Three ingredients for a personal best

Three ingredients for a personal best
Always be blowing kisses to the crowd

In lieu of a proper race report for Sunday’s Vienna City Half-Marathon (I’m still waiting for some pictures), I present you these tips for getting a Personal Best (or PR) in your next race. I finished the fourth half-marathon of my more recent running career and got another personal best, making it four in a row (well, three, because the first ought to be a PR no matter how fast you are). Still, I’ve yet to run a half-marathon race slower than any before, which makes me think I have that “PR thing” figured out by now1.

1) Train with the goal in mind

This is probably the most serious of tips I have in this regard. When I prepared for my first half-marathon last year, I didn’t know what I was up to nor did I know the course. Which left me wondering/imagining/daydreaming about the things to come, just to find out that running the actual race was completely different from what I had thought. This year, when I started training in November 2013, I knew I was going to run Vienna again. I knew what the course and the crowd would be like and I knew exactly what a half-marathon feels like. I don’t think there was a single training session (out of 87 runs since November) where I didn’t at least for a few seconds thought about the upcoming race and how it would feel like. Or how it might turn out, what conditions I might face and so on2. This helps tremendously in keeping the overall motivation high.

2) Always be smiling, even when it hurts

Or should I rather phrase that “especially when it hurts”? As I noted in my Baltimore Half-Marathon report, smiling is a good way to engage with the spectators, usually resulting in extra cheers.

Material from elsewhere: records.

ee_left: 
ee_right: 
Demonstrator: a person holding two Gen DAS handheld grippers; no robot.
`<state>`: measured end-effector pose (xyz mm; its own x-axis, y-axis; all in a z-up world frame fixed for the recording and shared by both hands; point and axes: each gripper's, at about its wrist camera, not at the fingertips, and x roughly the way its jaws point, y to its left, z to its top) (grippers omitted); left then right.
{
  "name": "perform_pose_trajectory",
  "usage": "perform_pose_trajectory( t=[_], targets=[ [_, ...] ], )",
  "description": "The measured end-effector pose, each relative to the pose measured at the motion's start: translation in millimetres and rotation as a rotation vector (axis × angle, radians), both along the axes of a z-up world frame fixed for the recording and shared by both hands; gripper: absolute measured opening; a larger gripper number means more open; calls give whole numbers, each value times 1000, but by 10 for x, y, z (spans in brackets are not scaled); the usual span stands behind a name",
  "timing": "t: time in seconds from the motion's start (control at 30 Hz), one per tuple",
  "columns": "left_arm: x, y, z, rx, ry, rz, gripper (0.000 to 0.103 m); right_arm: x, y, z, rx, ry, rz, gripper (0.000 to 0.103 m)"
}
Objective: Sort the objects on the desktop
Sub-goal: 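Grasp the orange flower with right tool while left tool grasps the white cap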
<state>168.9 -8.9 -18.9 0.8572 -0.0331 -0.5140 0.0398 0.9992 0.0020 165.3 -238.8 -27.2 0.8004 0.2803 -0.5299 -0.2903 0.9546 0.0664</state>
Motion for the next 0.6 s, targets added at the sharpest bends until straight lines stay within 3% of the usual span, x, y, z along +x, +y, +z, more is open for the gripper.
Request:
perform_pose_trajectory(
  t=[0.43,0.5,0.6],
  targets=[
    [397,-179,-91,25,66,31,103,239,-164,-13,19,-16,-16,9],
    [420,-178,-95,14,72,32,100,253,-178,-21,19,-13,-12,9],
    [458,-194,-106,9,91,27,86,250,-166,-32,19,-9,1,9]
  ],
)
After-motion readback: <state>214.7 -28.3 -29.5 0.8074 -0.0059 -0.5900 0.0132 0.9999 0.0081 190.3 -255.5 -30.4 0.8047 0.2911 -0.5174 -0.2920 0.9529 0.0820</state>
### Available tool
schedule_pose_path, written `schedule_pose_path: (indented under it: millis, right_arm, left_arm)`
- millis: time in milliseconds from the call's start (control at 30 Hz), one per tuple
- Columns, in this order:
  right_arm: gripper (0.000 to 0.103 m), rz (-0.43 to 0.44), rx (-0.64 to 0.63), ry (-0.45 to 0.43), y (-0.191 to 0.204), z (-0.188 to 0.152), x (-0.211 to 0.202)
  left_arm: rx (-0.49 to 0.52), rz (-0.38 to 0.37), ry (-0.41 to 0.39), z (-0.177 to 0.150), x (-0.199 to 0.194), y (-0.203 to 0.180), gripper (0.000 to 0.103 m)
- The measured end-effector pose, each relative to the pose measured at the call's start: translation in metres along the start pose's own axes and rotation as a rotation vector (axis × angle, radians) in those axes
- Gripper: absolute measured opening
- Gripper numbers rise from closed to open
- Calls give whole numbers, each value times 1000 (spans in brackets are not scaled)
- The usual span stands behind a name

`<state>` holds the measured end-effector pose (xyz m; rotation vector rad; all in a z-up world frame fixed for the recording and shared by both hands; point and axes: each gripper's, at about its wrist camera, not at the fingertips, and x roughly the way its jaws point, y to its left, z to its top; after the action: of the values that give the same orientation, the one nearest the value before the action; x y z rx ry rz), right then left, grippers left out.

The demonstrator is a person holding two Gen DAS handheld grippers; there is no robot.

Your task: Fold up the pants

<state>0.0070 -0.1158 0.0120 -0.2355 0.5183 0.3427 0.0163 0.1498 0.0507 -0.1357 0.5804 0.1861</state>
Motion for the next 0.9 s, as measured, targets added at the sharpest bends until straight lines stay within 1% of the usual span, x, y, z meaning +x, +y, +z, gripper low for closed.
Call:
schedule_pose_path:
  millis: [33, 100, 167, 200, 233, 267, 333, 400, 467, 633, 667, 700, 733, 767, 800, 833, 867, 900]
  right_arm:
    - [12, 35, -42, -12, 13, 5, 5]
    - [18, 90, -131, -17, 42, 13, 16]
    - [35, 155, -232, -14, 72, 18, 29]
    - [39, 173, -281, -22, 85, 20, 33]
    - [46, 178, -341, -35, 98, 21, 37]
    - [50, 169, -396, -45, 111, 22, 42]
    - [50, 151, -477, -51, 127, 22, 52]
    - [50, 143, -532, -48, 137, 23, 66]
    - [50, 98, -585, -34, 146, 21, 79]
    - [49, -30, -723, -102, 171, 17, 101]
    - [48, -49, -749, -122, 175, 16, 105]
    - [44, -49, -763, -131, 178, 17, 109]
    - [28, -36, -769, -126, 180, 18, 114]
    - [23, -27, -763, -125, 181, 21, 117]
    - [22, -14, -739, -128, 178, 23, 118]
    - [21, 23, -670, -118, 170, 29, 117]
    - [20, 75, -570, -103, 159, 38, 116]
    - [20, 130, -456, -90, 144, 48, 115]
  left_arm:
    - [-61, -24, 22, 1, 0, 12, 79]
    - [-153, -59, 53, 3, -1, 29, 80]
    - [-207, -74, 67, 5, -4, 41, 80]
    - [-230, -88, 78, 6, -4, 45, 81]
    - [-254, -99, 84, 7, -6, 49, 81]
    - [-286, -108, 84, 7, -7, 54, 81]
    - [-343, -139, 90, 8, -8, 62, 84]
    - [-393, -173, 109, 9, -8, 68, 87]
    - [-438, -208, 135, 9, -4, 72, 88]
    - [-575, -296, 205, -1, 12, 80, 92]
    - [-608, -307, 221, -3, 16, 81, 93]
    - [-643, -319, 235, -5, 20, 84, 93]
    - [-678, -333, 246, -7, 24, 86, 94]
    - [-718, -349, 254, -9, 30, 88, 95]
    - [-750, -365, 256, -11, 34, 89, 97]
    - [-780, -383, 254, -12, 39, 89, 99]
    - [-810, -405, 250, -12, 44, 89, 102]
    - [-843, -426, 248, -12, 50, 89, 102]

At the same time, it will relax your body and send positive vibes to your mind, which helps when you are physically and/or mentally struggling. Even better: Blow kisses to the crowd. Well, in that particular case the crowd included my kids and I was really happy to have spotted them. Made me smile for at least the next mile, giving me an extra boost at roughly the halfway-point of the race.

3) Get injured before the race

Well, scratch that3. I tried this for last year’s (hamstring) and this year’s spring half-marathon and I can not recommend this. Even if I got a PR again in Vienna, it left me thinking “what if I had been able to prepare properly” for quite a while during the race, which is a very distracting thought. Also, I’m pretty sure that my breathing got heavier than it should have been at the end of the race and I blame my injury for that. So, by all means, stay healthy! Don’t do anything stupid, even more so in the last two or three weeks approaching your race!

4) Have a Game Plan

This is pretty obvious, but for completeness sake: You have to have a game plan. Know exactly what you’re up to, if possible recon the course prior to the race or at least try to memorize the hills/important turns/key sections from the pre-race information provided. This also includes your pace during the race: Know how fast to start, when to increase the pace and when to go all out. Just going by feel will almost always make you go out too fast. This might be ok for a 5km race, but certainly isn’t for a half-marathon or a marathon. For the half-marathon, I’ve found that 5/5/5 works well for me (even if I haven’t executed it very well in this race). For the first five miles run in a high-ish Z2 effort. Then, for miles 6 to 10, increase effort (and hopefully pace) to Z3. For the last 5km, go all out. Thanks to Mike Ricci ofD3 Multisport for telling me this HM strategy.

  1. Just in case: this article has more tongue in cheek than it might sound like.
  2. Thinking about a race usually makes my heart-rate jump up by at least 10bpm. I then need to consciously think about something else to get it down again.
  3. Thus making the list indeed three items long.